Okay – got to go and do a radio interview about this – strange how things change, a few years ago I would have fought to get the job of Warwickshire’s Hedgehog Officer … but books have got in the way. Maybe when Oxford recognises the need to have one, I will get my chance!

Manchester Festival of Nature

Another busy weekend – this time off to the Manchester Festival of Nature where I was running a stall for the British Hedgehog Preservation Society and also doing four talks in the story-telling tent. The festival was one of a series organised as part of the BBC’s Summer of Wildlife, and was the second I have done – and it was interesting for what it did and did not achieve.

It took place in Heaton Park – the largest park in Greater Manchester, and up in the north of the city in an area that has yet to be attacked by gentrification. Part of the reasoning for having it up there was to engage with a different demographic – if it had been in south Manchester (where I used to live, in Chorlton, there is a gorgeous park that would have been perfect) – it would have been flooded (appropriate as it is a water park) by the well-to-do middle-classes who have made the area their home. So would the Heaton Park event do what it set out to do?

To some extent – the weather was not perfect – or at least the weather forecast had been off-putting. The day itself had only a brief flurry of rain. And there was plenty of indoor activities. But there were far fewer people than I expected – despite the presence of CBBC superstar Naomi Wilkinson. And of the people who came to my stall and who came to my talks, there was, on asking, quite a high proportion who had travelled from the far side of the city … so what does it take to reach out into an audience who might not be used to coming to such a potentially fulfilling event?
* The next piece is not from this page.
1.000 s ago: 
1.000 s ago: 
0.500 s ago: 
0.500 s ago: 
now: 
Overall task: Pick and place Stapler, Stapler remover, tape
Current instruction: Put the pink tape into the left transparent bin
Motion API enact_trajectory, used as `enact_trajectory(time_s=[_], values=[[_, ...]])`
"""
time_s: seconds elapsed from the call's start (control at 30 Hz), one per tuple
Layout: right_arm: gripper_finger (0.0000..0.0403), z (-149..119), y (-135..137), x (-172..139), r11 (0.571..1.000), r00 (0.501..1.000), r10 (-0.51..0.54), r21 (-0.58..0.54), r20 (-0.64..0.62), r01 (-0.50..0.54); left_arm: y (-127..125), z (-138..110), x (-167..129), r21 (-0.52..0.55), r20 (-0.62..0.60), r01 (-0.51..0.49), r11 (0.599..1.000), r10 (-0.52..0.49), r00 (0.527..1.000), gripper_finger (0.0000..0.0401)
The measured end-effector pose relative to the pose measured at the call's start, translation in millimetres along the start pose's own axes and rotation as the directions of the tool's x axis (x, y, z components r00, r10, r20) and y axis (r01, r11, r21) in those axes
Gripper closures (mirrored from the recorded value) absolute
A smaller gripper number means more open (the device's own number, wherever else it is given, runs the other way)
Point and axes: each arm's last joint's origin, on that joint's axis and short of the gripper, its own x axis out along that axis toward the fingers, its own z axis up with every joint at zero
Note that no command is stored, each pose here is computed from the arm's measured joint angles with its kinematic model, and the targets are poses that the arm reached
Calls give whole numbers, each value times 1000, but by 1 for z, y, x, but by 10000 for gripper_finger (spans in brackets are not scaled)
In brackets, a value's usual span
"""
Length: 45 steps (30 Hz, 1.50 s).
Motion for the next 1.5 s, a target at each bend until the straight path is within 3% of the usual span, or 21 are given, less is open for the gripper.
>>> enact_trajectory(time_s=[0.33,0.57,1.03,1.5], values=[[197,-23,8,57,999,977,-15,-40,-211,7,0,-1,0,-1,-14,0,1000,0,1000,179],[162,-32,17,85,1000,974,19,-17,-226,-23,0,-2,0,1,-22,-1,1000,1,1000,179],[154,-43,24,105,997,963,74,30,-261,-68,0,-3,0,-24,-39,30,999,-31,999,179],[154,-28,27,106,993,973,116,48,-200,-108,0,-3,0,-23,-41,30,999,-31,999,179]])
I am not, for a rare change, writing this to tell people what to do … I am just interested in ways of reaching a working class demographic. Hedgehog-love is not restricted to class! But there are clearly some obstacles to getting people to come to such an event, despite it being free.

That is not to say that I did not have a great time (though someone did nick the clay hedgehog I had made … and only £3 was put into the BHPS collecting box). The story-telling sessions I did were well-attended … and we did eventually (halfway through) reach an agreement with the next door tent of drummers so that the shut the &*%$ up for a while. Loads of clay hedgehogs were made, and I talked to many people about how best to run your garden for a hedgehog’s delight … pushing Hedgehog Street as well.

Oh, and Naomi was a big fan … I had to re-do my ‘How to train your robin’ story as she had missed it … though she did manage to find a way of wriggle out of making her own clay hedgehog …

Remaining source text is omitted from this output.